Hollywood extended a late-summer hot streak with two more blockbuster film debuts at the box office, including the seventh opening weekend first place finish this year for Warner Bros., whose R rated horror film Weapons scooped up $42.5 million at the domestic box office, beating out Walt Disney.
- Disney’s latest comedy, Freakier Friday, generated $29 million in first weekend domestic sales. Both Weapons and Freakier beat Disney’s Fantastic Four: First Steps, for which weekend sales dropped to $26.5 million for third place.
- It was a stronger-than-expected showing for two movie genres that have struggled in the age of streaming. But Comscore senior media analyst Paul Dergarabedian said August is a month known for an eclectic selection of titles that aren’t the typical ‘play it safe’ popcorn summer movie.”

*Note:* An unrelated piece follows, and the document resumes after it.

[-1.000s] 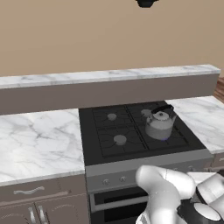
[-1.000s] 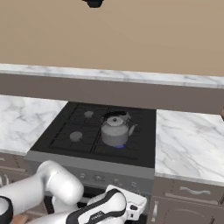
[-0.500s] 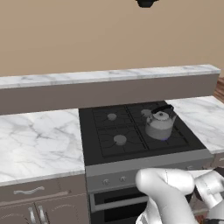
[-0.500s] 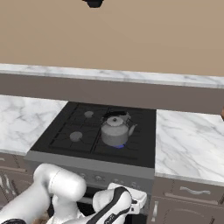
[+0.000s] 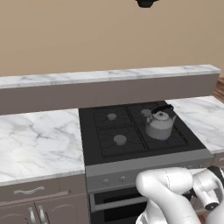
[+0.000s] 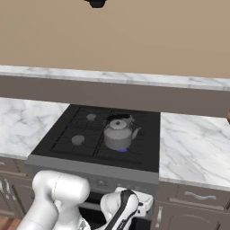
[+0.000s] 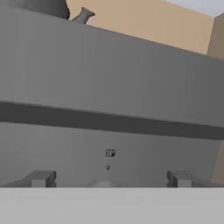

- Overall, domestic weekend box office sales reached $131 million, pushing the total for the year so far to $5.6 billion, according to Comscore, up 7.6% from the same time in 2024, though the lead has been shrinking, Comscore’s Dergarabedian said.
- Disney’s Fantastic Four has brought in more than $434 million globally since it hit theater screens three weeks ago, including $230 million in domestic sales. But its domestic sales have steadily dropped each week, falling 60% this past weekend.
What’s Next: Warner Bros. now has consecutive six movie debuts at more than $40 million in domestic sales after a slow start to the year. Its earlier hit, A Minecraft Movie, opened with $162 million in sales. Its upcoming Conjuring film, set for Sept. 5 release, could extend its streak, Dergarabedian said.